The plaintiff commenced this action against the defendant to recover damages for her alleged personal injuries. Shortly after the defendant answered the complaint, the plaintiff moved for summary judgment on the issue of liability. The Supreme Court denied the plaintiff's motion without prejudice to renewal upon the completion of discovery.

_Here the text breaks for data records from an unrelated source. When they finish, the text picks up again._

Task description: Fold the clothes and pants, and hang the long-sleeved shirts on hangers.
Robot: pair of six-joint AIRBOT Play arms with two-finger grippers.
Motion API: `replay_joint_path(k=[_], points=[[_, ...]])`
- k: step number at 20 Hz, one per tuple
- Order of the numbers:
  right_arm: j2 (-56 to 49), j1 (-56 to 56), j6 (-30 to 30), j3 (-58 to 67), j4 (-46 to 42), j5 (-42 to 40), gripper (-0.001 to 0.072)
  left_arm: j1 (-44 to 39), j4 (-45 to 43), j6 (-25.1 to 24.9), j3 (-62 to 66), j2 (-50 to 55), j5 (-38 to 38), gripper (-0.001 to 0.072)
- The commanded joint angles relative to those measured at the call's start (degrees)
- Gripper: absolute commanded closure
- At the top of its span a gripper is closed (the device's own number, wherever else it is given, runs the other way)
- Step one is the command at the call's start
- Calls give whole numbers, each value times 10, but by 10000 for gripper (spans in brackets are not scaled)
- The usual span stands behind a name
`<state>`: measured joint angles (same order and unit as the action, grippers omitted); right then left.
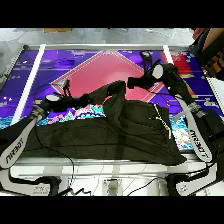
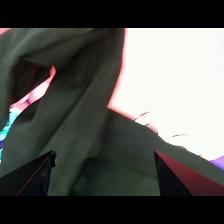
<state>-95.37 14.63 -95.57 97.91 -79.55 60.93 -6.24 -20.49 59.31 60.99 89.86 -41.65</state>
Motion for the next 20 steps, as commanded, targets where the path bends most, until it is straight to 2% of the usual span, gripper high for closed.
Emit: replay_joint_path(k=[1, 6, 10, 11, 13, 15, 16, 20], points=[[12, -47, 7, 26, -41, 26, 18, 37, -28, -17, 52, -37, -11, 691], [59, -191, 91, 31, -93, 96, 20, 142, -134, -16, 153, -138, -10, 692], [66, -306, 143, 30, -86, 183, 28, 222, -156, -17, 198, -192, 20, 692], [66, -330, 143, 26, -70, 193, 122, 239, -156, -17, 198, -200, 23, 692], [66, -372, 144, 15, -36, 211, 449, 263, -180, -17, 198, -203, 22, 691], [68, -408, 166, -13, -12, 234, 555, 279, -252, -17, 198, -203, 22, 691], [73, -428, 188, -36, 20, 243, 664, 284, -294, -17, 198, -203, 22, 691], [103, -496, 325, -152, 183, 277, 683, 304, -435, -17, 198, -203, 20, 691]])
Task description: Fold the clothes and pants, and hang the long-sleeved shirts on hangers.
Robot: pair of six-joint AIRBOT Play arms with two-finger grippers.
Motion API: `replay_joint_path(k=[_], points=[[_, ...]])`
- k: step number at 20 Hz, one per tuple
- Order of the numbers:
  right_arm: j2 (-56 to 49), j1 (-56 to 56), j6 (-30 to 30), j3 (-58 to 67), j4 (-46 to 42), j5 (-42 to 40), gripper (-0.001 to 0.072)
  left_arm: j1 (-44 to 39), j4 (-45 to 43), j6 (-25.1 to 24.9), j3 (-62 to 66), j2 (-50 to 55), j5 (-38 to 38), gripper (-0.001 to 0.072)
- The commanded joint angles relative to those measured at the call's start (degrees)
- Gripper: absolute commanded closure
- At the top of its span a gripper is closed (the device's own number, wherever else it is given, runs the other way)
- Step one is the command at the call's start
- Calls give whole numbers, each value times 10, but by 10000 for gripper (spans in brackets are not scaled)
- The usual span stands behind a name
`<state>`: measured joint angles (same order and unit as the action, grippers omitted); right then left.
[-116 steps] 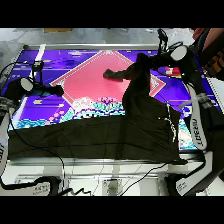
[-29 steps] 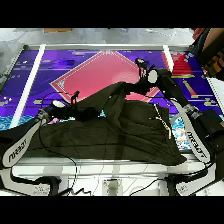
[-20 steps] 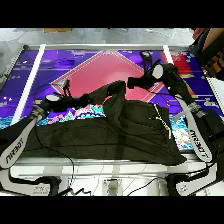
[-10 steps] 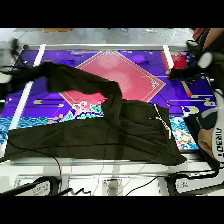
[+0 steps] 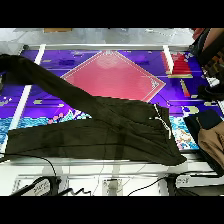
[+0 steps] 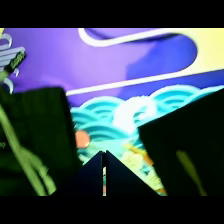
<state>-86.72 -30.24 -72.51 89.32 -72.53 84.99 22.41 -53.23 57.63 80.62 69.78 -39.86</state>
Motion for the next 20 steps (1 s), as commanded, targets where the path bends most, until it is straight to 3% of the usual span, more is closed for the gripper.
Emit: replay_joint_path(k=[1, 4, 6, 7, 8, 10, 11, 12, 16, 20], points=[[21, -59, 120, -91, 134, 50, 683, 20, -119, 0, 1, -2, 3, 690], [20, -70, 131, -152, 137, 89, 684, 31, -123, 0, 1, -2, 19, 690], [20, -69, 136, -200, 138, 67, 680, 32, -123, 0, 1, -2, 13, 691], [20, -69, 136, -231, 137, 52, 557, 32, -123, 0, 1, -2, 6, 691], [20, -69, 137, -261, 137, 36, 368, 32, -123, 0, 1, -1, -2, 690], [20, -69, 152, -319, 139, -8, 352, 32, -123, 0, 0, -1, -21, 691], [20, -69, 158, -348, 139, -42, 276, 32, -123, 0, 0, -1, -31, 690], [20, -69, 158, -370, 143, -75, 156, 32, -123, 0, 0, -1, -38, 690], [10, -69, 165, -417, 180, -154, 138, 32, -123, 0, 0, -1, -50, 690], [-30, -68, 245, -417, 309, -146, 138, 32, -123, 0, 0, -1, -50, 690]])
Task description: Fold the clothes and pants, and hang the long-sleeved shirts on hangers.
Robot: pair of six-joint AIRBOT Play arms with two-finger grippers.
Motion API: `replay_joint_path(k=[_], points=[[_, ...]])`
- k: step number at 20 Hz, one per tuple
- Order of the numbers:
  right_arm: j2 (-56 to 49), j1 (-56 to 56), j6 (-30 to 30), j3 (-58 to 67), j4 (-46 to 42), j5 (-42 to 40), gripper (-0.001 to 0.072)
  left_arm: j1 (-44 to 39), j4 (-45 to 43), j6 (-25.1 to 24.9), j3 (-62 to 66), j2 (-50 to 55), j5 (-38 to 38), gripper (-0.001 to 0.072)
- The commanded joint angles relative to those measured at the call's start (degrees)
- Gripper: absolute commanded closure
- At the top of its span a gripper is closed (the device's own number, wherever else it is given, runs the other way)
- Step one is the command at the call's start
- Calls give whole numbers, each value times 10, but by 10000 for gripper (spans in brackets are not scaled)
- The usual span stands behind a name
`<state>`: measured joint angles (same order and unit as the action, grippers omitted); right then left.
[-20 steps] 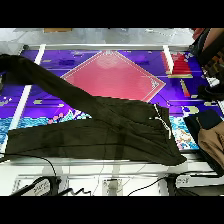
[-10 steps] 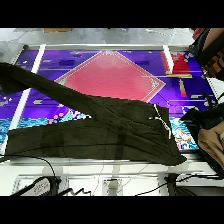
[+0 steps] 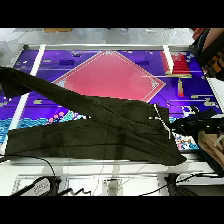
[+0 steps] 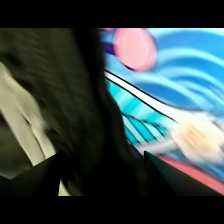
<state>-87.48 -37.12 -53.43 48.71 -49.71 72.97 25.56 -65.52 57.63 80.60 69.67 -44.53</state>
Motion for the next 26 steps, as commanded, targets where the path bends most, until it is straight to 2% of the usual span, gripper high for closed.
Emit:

The Supreme Court properly denied the plaintiff's motion for summary judgment on the issue of liability, without prejudice to renewal upon the completion of discovery. Although the plaintiff bicyclist submitted evidence that the defendant motorist failed to yield the right of way to her in violation of Vehicle and Traffic Law § 1142(a), she failed to establish that this violation was the sole proximate cause of the accident or that she was free from comparative fault ( see Stern v. Amboy Bus Co., Inc., 102 A.D.3d 763, 763, 957 N.Y.S.2d 894;Graeber–Nagel v. Naranjan, 101 A.D.3d 1078, 956 N.Y.S.2d 530;Simmons v. Canady, 95 A.D.3d 1201, 1202, 945 N.Y.S.2d 138). In light of the plaintiff's failure to meet her prima facie burden, we need not consider the sufficiency of the defendant's opposition papers ( see Alvarez v. Prospect Hosp., 68 N.Y.2d 320, 324, 508 N.Y.S.2d 923, 501 N.E.2d 572). DILLON, J.P., HALL, AUSTIN and SGROI, JJ., concur.